Becker-Finn served in the Minnesota House of Representatives from 2017 to 2025, during which she helped found both the People of Color Indigenous (POCI) and Queer Caucuses of the DFL. 

Makwa opened in 2023, and has since become a central gathering place in Roseville. In a way, Becker-Finn is carrying on a family tradition, since her father and uncle owned the two convenience stores in her hometown that served as a meeting place in their rural community. In Makwa’s case, Becker-Finn said it beats back against the sense of isolation that suburbs create.

“I think we actually all want human connection,” she said. “I feel like if all the phones went dead, people would just sort of migrate [to Makwa] to find each other.”

Makwa means “bear” in the Ojibwe language. Photo by June Damrow.

She added that she didn’t realize how many other Indigenous people live in Roseville until they started coming to Makwa.

Becker-Finn said she runs Makwa by her own values of community, safety and support, which she said goes against extractive business models encouraged by capitalism.

“My employees are a very important part [of Makwa]. None of us do everything on our own,” she said. “It isn’t just about a transaction. My goal isn’t to extract as much as possible. I couldn’t maintain Makwa or build it to what it is without the staff and our regulars and the neighborhood.”

Connecting with future generations

Becker-Finn also lauded Roseville Schools’ American Indian Education Program as “the heart” of Roseville’s Indigenous community. With two children in Roseville Area Schools, she serves on the program’s Parent Advisory Committee, which meets monthly to determine how funding is used.

Education has historically been weaponized against Indigenous people in the form of boarding schools. Minnesota developed and piloted the country’s first AIEP, which was designed to bolster Indigenous education and high school graduation rates and thus heal that trauma.

“Our programming adds something essential to the school experience: Indigenous identity and worldview,” Gabriella Carroll, the program’s coordinator, wrote in an email. “Students often say they feel more connected, confident, and understood in these spaces, and many tell us that group time is a highlight of their week. Parents appreciate having a program that listens to them, partners with them, and values their voices.”

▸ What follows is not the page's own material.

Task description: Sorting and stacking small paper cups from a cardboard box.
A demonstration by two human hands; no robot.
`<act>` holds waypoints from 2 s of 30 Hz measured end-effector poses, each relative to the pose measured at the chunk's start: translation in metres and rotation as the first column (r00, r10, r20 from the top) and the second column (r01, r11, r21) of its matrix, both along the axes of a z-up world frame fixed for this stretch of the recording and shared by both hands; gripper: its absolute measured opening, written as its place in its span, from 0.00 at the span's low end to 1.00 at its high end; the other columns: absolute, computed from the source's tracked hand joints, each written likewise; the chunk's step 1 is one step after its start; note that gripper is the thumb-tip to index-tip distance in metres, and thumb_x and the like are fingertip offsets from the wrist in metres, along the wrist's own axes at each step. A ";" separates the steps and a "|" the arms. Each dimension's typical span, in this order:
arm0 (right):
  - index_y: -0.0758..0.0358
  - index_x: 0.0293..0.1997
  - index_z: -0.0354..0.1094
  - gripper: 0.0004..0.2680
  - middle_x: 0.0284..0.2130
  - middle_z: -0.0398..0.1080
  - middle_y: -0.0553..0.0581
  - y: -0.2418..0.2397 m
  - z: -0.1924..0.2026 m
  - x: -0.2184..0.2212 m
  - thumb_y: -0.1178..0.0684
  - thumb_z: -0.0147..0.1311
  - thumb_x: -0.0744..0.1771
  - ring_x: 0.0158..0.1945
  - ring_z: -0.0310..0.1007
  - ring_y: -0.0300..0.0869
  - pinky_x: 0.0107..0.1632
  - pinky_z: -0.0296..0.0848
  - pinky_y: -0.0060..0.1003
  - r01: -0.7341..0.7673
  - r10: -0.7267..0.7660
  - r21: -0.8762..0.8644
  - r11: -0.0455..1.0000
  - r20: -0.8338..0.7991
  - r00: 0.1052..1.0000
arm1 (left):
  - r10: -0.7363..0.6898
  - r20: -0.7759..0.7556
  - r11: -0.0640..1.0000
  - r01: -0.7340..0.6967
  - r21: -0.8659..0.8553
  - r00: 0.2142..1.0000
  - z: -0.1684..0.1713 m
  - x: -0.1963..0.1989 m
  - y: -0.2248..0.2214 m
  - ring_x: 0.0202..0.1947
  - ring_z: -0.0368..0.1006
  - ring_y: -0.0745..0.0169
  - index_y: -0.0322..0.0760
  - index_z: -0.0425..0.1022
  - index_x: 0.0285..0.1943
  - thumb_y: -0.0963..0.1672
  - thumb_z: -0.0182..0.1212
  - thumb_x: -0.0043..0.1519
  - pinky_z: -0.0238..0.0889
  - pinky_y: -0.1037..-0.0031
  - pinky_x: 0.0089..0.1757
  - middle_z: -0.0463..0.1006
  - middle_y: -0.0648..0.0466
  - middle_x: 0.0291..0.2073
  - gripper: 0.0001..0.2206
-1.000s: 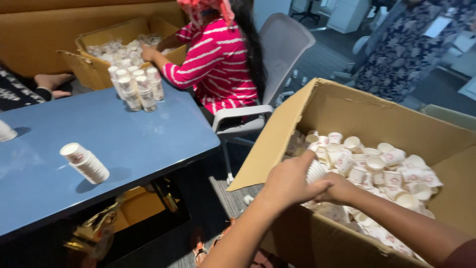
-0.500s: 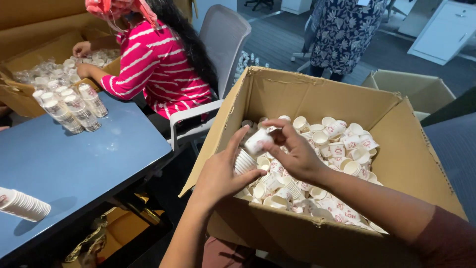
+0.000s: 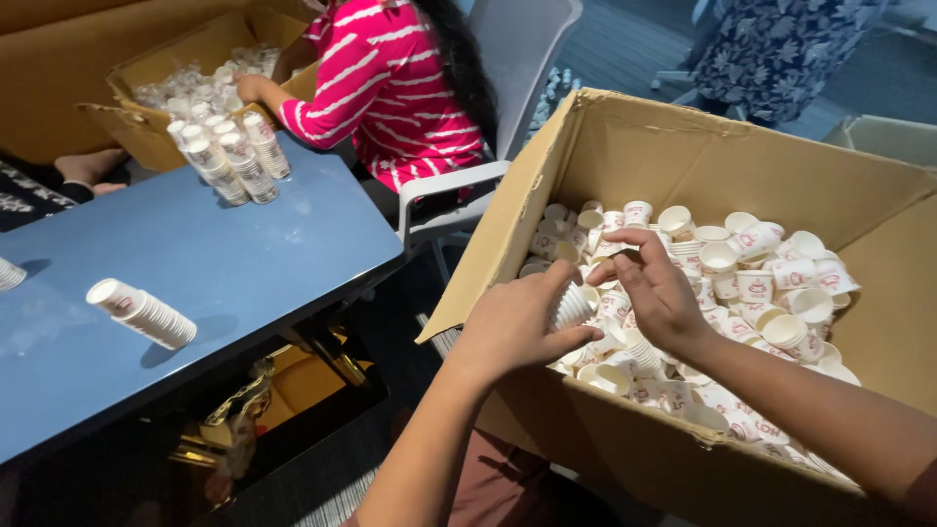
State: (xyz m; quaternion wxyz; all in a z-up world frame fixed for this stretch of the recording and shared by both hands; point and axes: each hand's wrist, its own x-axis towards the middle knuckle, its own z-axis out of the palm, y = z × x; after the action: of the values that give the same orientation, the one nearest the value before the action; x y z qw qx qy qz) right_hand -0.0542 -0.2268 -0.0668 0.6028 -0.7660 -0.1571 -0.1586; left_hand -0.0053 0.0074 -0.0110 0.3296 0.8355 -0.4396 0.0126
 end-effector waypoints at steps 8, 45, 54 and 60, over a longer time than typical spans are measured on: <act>0.56 0.50 0.69 0.11 0.45 0.73 0.55 -0.040 -0.127 0.016 0.53 0.56 0.63 0.52 0.73 0.56 0.51 0.73 0.49 -0.068 0.027 -0.974 0.216 -0.064 0.998 | 0.004 0.022 0.999 -0.003 -0.050 1.000 -0.006 0.000 0.000 0.42 0.78 0.35 0.41 0.68 0.59 0.57 0.66 0.55 0.70 0.52 0.42 0.82 0.39 0.39 0.29; 0.55 0.51 0.73 0.18 0.54 0.67 0.60 -0.019 -0.069 -0.005 0.52 0.64 0.57 0.54 0.68 0.53 0.47 0.73 0.47 -0.191 0.013 -0.982 -0.018 -0.191 0.982 | 0.030 0.119 0.992 -0.016 -0.124 0.992 -0.005 -0.001 0.000 0.42 0.79 0.38 0.42 0.67 0.59 0.59 0.66 0.57 0.71 0.54 0.40 0.82 0.42 0.41 0.30; 0.57 0.40 0.72 0.13 0.42 0.73 0.54 -0.015 -0.077 0.003 0.48 0.67 0.57 0.55 0.70 0.49 0.50 0.73 0.45 -0.173 0.130 -0.983 0.057 -0.164 0.978 | 0.022 0.113 0.992 -0.008 -0.125 0.993 -0.014 0.004 -0.001 0.41 0.79 0.38 0.42 0.67 0.59 0.57 0.67 0.57 0.71 0.53 0.40 0.82 0.42 0.38 0.28; 0.53 0.39 0.76 0.11 0.43 0.74 0.48 -0.014 -0.076 -0.003 0.49 0.64 0.56 0.57 0.68 0.46 0.50 0.71 0.44 -0.116 0.125 -0.993 -0.021 -0.117 0.985 | 0.023 0.150 0.987 0.001 -0.162 0.988 -0.014 0.003 -0.001 0.38 0.79 0.38 0.42 0.66 0.59 0.58 0.69 0.58 0.70 0.54 0.38 0.82 0.43 0.34 0.28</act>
State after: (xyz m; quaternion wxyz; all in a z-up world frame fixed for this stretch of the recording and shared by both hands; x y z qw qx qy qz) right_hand -0.0575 -0.2409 -0.1427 -0.1084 -0.9495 -0.2902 0.0497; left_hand -0.0021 0.0069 -0.0248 0.3617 0.8051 -0.4563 0.1133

The programming includes affinity groups, beading and hands-on cultural arts, field trips, family events such as round dances and shared meals and learning that builds Indigenous awareness, identity, and belonging. Carroll, who is a Grand Portage Ojibwe and Lower Indian Sioux Community descendant, said that about 240 PK-12 students at Roseville Schools are eligible for the program.

Carroll highlighted the importance of the AIEP in Roseville’s suburban community as a way to combat the feeling of isolation felt by Indigenous suburbanites.

“Suburban Native families can sometimes feel isolated, so our program focuses on creating community connections,” she wrote. “Our program is built on the belief that Indigenous students deserve to feel proud of who they are every single day.”